TASK PROMPT: Only certain lines below are wanted: those starting at the line containing "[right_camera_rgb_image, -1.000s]" and ending at the line containing "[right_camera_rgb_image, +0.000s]", both included, each retyped exactly.

DATA FOR THIS EXERCISE:
********************
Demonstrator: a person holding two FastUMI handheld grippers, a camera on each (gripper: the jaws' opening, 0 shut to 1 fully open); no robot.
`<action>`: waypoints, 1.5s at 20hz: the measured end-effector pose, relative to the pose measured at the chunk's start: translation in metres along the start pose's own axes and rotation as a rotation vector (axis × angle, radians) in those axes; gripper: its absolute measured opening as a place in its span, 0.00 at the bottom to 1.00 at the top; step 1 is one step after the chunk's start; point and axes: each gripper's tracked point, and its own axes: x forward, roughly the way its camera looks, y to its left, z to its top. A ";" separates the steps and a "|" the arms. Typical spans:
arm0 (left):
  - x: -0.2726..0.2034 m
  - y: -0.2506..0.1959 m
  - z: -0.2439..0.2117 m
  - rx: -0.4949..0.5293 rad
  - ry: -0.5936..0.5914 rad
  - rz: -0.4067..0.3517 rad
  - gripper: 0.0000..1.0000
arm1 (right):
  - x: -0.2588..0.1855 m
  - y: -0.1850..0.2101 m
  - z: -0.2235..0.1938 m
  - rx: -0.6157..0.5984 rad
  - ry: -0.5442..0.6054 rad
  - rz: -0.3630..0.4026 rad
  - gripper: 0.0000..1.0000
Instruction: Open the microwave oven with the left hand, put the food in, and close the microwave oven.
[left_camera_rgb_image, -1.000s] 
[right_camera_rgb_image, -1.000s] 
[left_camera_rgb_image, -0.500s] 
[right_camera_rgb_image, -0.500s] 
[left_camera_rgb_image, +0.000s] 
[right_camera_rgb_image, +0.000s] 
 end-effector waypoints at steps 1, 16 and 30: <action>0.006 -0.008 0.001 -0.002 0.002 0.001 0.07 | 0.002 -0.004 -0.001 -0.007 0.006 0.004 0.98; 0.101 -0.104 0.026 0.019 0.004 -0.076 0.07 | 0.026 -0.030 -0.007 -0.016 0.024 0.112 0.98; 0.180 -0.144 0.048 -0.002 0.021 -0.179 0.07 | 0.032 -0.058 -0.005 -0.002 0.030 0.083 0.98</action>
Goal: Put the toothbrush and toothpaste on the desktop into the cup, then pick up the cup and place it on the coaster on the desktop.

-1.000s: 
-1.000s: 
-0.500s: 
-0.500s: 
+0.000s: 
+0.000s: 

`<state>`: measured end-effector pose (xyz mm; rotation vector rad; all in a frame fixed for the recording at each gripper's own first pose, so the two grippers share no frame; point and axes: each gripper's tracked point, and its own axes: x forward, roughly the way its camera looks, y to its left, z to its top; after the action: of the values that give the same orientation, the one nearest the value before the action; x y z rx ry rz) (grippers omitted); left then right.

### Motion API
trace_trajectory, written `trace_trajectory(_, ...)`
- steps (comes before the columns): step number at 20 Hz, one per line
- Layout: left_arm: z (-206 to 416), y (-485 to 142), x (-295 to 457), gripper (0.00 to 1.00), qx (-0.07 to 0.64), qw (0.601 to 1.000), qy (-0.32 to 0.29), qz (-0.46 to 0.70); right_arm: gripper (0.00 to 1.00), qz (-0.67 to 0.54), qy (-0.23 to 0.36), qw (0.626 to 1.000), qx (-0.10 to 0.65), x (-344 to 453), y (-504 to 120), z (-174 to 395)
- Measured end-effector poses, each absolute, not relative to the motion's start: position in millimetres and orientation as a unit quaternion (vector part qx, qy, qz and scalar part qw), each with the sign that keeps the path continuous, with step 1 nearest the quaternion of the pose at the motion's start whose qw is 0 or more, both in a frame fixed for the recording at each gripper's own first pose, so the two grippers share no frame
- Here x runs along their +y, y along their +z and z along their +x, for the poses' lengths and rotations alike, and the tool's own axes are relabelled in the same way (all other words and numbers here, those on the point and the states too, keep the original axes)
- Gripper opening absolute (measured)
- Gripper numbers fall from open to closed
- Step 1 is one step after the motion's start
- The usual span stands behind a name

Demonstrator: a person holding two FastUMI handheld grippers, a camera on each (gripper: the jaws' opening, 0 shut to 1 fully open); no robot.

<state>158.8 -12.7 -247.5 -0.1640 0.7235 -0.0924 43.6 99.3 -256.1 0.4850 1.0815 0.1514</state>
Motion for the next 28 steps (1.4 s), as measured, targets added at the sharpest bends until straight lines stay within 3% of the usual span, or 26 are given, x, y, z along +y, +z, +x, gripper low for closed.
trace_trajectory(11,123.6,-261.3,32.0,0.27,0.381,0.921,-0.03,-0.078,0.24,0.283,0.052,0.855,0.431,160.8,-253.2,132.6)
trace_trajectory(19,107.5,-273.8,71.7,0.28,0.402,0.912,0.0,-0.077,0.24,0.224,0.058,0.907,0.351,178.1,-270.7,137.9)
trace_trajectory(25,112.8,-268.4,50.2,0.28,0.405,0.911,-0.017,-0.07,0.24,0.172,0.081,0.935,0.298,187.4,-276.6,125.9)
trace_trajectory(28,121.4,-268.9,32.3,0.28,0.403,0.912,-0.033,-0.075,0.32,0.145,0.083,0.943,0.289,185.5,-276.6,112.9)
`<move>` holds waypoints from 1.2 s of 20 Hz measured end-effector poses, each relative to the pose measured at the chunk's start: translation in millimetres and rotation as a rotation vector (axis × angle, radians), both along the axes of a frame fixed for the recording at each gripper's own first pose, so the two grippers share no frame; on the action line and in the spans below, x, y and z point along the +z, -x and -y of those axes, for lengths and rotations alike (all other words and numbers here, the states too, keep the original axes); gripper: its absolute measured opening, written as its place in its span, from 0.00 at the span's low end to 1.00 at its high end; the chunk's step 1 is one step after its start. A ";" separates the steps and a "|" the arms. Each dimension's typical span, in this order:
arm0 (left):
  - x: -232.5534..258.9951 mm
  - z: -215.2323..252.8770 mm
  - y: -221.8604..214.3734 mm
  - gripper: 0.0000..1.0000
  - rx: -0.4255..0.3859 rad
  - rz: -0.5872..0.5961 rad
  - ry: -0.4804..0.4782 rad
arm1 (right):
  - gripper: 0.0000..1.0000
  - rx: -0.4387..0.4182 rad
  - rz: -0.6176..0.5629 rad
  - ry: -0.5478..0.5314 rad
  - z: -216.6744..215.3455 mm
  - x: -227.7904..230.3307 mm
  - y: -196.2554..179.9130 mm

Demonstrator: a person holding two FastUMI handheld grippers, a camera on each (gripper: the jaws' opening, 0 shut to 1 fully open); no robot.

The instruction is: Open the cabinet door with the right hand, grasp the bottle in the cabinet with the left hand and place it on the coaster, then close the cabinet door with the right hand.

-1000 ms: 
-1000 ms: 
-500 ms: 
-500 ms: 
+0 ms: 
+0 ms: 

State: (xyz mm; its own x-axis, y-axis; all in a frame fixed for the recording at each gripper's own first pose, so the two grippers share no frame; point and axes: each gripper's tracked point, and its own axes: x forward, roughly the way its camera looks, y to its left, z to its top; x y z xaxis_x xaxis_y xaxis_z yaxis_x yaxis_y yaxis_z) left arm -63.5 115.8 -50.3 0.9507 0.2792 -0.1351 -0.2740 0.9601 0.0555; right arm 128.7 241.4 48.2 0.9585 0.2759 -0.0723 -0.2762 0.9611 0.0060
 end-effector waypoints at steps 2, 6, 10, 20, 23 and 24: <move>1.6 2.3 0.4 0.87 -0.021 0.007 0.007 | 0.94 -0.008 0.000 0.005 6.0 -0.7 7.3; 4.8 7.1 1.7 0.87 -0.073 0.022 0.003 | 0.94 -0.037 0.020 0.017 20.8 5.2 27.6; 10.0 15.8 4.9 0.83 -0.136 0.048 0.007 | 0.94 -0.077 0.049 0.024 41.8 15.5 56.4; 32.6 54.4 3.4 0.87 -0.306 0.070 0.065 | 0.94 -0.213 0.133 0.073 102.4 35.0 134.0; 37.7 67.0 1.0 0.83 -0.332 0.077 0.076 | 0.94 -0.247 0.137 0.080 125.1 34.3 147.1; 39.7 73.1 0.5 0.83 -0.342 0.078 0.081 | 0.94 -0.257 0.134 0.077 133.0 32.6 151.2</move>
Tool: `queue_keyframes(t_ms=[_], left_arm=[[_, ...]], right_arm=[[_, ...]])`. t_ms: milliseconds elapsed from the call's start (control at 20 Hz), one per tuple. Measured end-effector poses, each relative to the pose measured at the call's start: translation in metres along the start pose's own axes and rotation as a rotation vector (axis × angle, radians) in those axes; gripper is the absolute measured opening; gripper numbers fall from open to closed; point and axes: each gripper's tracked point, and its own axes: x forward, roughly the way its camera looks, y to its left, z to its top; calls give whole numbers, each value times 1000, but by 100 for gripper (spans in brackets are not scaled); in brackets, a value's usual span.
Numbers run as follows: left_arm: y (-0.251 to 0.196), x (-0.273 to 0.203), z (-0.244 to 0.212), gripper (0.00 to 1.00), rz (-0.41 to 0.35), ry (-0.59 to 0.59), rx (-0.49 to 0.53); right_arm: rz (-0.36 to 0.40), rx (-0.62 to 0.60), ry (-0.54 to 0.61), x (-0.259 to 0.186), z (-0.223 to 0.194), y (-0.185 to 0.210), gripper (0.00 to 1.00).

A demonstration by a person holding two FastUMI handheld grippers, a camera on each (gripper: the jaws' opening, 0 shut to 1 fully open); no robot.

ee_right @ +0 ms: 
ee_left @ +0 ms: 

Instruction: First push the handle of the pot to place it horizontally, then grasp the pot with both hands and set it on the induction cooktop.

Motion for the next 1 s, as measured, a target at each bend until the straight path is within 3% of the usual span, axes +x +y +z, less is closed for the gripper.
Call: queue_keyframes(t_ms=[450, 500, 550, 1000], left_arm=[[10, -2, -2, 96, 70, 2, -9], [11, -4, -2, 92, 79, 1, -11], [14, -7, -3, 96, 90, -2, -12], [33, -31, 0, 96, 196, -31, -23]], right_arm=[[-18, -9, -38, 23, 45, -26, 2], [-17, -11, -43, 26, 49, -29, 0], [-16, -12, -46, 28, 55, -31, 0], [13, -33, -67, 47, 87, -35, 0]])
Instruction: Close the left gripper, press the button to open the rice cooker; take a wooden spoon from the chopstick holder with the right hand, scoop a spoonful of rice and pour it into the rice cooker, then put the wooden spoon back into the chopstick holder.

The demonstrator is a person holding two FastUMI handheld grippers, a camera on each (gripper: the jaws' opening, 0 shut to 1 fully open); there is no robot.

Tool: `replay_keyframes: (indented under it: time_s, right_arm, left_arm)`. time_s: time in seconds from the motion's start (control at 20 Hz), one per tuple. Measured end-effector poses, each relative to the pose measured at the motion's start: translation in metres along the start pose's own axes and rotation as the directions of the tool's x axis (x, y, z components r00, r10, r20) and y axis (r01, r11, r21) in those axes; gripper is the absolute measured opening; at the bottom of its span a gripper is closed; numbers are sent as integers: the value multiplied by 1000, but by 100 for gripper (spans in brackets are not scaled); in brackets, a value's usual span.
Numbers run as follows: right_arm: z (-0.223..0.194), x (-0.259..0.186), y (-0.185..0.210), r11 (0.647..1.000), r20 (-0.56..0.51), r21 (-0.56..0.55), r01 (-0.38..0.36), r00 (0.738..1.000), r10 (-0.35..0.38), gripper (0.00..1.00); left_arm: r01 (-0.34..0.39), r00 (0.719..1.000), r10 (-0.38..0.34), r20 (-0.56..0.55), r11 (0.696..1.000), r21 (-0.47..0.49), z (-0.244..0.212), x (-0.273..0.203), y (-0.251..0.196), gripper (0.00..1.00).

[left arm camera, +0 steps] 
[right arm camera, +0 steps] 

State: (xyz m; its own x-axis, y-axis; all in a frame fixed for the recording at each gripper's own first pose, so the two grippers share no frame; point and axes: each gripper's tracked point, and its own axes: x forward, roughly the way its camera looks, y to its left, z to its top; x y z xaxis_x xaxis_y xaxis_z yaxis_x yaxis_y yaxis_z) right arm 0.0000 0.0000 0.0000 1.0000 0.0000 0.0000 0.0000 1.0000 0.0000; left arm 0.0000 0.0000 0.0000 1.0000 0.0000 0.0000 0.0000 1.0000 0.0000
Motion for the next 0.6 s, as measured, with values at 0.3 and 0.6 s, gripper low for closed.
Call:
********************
EXERCISE ANSWER:
[right_camera_rgb_image, -1.000s] 
[left_camera_rgb_image, -0.500s] 
[right_camera_rgb_image, -0.500s] 
[left_camera_rgb_image, +0.000s] 
[right_camera_rgb_image, +0.000s] 

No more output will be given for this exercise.